Bush cautiously welcomes Olmert's West Bank plan
At a news conference, Bush also repeated a pledge to come to Israel's aid if it was attacked.india Updated: May 24, 2006 11:02 IST
President George W Bush cautiously embraced what he called Israeli leader Ehud Olmert's "bold ideas" for the future of the West Bank but said talks with the Palestinians were preferable to unilateral moves.
The president's comments, after a White House summit with Olmert, opened the door for the prime minister to lay the groundwork for his plan to redraw the Jewish settlement map in the occupied territory with or without Palestinian agreement.
At a news conference, Bush also repeated a pledge to come to Israel's aid if it was attacked, a promise Israeli commentators have termed a subtle warning not to take military action against arch-enemy Iran in the current nuclear crisis.

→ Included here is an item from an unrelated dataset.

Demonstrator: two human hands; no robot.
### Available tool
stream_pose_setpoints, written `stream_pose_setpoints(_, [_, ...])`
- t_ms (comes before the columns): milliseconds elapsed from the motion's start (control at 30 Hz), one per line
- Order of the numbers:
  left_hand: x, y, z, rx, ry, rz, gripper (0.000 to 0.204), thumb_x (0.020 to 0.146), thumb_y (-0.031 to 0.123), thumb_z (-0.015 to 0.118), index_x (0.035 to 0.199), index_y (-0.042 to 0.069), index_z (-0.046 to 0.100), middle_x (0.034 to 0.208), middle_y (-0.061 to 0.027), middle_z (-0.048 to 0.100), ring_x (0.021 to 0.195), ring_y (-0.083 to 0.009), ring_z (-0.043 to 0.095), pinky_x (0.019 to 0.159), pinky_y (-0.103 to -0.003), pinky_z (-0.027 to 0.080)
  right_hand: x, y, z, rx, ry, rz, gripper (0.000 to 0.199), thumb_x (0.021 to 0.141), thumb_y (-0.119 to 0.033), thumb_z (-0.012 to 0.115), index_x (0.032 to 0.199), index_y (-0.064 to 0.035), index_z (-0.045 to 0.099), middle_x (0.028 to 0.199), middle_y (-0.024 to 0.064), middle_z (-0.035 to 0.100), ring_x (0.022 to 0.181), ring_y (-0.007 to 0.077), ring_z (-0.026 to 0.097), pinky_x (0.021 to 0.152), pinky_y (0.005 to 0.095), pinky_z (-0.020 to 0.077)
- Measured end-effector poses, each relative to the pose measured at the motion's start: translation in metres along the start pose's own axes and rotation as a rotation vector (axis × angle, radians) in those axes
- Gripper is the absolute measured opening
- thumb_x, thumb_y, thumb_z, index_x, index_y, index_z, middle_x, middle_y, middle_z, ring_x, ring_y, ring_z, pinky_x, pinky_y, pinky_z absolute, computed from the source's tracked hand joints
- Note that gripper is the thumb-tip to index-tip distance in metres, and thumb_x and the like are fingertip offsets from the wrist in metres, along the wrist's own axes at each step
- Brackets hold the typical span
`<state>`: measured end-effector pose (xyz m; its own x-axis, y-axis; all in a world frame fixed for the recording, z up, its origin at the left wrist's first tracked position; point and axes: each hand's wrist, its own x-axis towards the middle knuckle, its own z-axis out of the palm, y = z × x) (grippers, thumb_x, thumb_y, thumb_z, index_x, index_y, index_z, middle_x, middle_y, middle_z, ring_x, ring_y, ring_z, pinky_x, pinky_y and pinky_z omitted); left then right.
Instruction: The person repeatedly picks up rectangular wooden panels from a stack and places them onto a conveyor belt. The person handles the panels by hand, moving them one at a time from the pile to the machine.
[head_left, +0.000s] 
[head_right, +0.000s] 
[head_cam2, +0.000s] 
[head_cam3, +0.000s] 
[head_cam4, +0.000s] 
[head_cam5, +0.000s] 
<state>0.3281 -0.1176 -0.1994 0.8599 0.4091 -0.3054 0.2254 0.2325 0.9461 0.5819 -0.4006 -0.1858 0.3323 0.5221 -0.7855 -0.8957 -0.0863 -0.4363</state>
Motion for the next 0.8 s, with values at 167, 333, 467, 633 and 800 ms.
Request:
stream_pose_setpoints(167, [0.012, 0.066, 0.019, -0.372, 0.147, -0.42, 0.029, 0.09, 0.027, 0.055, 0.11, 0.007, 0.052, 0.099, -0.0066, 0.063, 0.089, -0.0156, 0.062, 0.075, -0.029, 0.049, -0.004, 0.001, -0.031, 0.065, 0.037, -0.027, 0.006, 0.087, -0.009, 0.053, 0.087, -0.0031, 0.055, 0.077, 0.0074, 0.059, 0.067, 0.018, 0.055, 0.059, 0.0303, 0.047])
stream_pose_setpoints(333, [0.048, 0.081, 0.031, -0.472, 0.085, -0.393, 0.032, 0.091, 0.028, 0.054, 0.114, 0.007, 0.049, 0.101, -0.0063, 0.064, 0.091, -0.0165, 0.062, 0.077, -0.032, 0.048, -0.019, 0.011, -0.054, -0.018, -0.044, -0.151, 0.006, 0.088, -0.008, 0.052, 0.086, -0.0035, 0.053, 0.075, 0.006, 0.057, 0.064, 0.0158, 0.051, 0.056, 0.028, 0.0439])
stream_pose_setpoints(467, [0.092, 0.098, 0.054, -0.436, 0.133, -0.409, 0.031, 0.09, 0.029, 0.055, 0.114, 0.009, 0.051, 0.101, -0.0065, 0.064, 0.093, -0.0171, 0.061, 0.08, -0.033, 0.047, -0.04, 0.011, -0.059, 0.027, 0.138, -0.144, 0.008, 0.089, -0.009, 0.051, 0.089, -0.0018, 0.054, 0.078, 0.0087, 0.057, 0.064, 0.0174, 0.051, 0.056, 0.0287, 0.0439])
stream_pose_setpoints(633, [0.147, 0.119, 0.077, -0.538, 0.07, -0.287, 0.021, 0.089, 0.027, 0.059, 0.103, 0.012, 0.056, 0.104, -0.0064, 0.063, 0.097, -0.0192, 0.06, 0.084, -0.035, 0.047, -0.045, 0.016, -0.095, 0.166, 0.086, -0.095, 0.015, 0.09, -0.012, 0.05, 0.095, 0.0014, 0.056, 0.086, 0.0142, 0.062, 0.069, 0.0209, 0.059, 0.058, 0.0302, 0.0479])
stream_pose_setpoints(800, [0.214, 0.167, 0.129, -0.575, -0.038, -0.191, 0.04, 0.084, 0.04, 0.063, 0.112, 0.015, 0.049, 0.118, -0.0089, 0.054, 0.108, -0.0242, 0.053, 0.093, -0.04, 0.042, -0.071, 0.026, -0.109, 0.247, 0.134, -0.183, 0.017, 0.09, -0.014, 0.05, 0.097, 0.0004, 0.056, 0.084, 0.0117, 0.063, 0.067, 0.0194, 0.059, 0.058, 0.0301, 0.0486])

Olmert won a March election, calling for the removal of remote Jewish settlements in the West Bank while keeping larger enclaves and imposing a border if peace efforts remain frozen.
Palestinians, now under a government led by the Islamic militant group Hamas, have condemned the plan, saying it would deny them a viable state.
"Today, Prime Minister Olmert shared with me some of his ideas. I would call them bold ideas," Bush said, raising the possibility they could serve as an alternative if there was no progress soon on a US-sponsored peace "road map."
Bush, possibly wary of alienating Arab and European allies, repeated that Washington preferred a negotiated settlement in West Asis.
"I believe, and Prime Minister Olmert agrees, that a negotiated final-status agreement best serves the Israelis and the Palestinians and the cause of peace," Bush said.
In a briefing later to reporters who accompanied him from Israel to Washington, Olmert said, "I am very, very, very satisfied with the president's comments.